Y
no antes de dos años. Porque el pan de Jomipsa -empresa alicantina
dedicada a la fabricación de raciones alimenticias para las
fuerzas armadas de diferentes países así como para
uso exclusivamente civil en situaciones de emergencia o grandes
acontecimientos- mantiene su miga blanda durante 24 meses a temperatura
ambiente y sin necesidad de conservación especial (ver Expansión
Internacional, nº 118).
Raciones de campaña,
de emergencia, de supervivencia, ligeras de marcha, colectivas,
infantiles, paquetes de ayuda humanitaria: surtido variado para
cualquier eventualidad y grupo de personas.
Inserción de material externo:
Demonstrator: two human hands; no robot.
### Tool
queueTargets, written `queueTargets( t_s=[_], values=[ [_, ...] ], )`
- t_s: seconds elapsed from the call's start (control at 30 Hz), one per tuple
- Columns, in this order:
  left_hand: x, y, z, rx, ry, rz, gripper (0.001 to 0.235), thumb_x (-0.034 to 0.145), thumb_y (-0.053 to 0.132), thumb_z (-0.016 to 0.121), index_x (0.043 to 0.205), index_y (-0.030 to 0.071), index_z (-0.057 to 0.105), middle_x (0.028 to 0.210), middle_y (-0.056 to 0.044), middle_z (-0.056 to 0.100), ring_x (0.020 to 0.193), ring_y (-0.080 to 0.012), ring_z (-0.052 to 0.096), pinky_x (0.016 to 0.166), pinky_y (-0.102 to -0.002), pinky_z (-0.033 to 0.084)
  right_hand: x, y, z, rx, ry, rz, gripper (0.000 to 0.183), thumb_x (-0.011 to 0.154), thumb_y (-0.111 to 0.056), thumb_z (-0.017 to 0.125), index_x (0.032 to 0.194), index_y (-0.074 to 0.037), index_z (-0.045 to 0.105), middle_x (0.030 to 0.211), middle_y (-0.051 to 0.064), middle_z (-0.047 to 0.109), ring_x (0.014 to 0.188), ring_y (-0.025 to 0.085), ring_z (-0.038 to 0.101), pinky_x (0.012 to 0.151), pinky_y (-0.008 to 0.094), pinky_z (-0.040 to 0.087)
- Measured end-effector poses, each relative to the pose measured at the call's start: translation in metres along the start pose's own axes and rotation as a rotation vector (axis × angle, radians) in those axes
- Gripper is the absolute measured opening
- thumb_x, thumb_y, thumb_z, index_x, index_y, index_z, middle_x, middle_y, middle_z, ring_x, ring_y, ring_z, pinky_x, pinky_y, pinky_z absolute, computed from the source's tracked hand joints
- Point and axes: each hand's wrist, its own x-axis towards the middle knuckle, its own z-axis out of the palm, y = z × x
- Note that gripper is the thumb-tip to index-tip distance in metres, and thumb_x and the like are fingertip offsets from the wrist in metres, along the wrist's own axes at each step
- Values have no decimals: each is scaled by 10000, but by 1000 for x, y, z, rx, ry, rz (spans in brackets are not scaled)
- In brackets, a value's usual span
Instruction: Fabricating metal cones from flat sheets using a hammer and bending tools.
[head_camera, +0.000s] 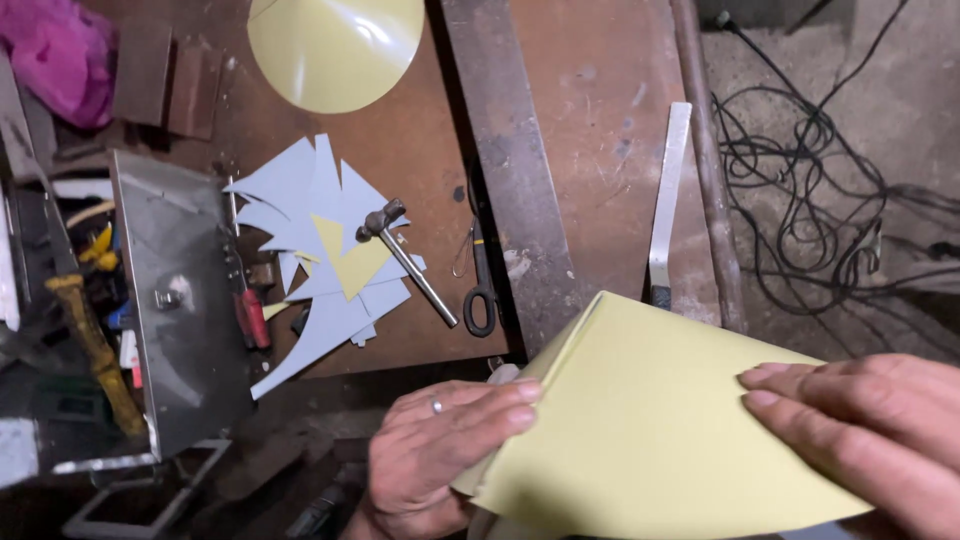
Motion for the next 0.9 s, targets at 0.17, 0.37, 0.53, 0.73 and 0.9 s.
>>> queueTargets(
  t_s=[0.17,0.37,0.53,0.73,0.9],
  values=[
    [16,7,9,40,-41,8,367,961,187,755,1248,-28,676,1198,-200,756,1114,-301,798,937,-377,647,-30,24,4,59,-10,39,564,670,-330,782,1094,33,696,963,154,699,947,270,755,892,413,601],
    [31,2,16,41,-53,71,467,790,94,698,1235,-44,660,1180,-213,736,1090,-331,780,903,-394,642,-44,50,-4,146,9,238,518,687,-170,813,1154,-1,664,1027,130,694,1033,268,767,927,372,579],
    [22,-4,26,22,-9,89,470,877,59,803,1307,-19,632,1252,-196,724,1149,-309,765,990,-401,638,-50,68,-8,198,-49,250,476,728,-57,755,1185,5,634,1113,164,695,1052,286,747,956,368,604],
    [19,-2,27,67,-9,78,522,823,-33,718,1337,-34,630,1275,-204,724,1151,-326,764,953,-388,634,-64,101,-14,182,-58,78,440,807,-202,742,1196,-29,633,1128,135,698,1071,246,753,935,348,597],
    [8,1,39,129,-11,123,426,925,37,719,1328,-65,626,1253,-229,720,1184,-324,763,993,-442,661,-21,35,-29,-10,-192,-35,516,788,-330,688,1237,-77,658,1181,136,705,1115,249,729,967,387,571]
  ],
)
Nada es blindado o con
corteza en Jomipsa, todo es blando y flexible: la miga del pan,
las raciones y hasta la web, que permite la creación, a demanda
del cliente, de raciones personalizadas, adaptadas a sus costumbres
alimenticias tradicionales, religiosas o de cualquier otra índole.
El dicho aquel de “Al
buen hambre no hay pan duro” lo ha triturado Jomipsa, convirtiéndolo
en “Al buen hambre, nada como el pan blando”, aunque
tenga ya casi dos años de vida. El asunto tiene mucha miga,
porque está permitiendo a su filial Tecnopan exportar su
producto a ejércitos de todo el mundo: francés, turco,
angoleño, griego y otros más, aparte, naturalmente,
del español. A los soldados turcos les gusta tanto, y son
500.000, que la compañía alicantina se está
planteando seriamente instalar una factoría en aquel país.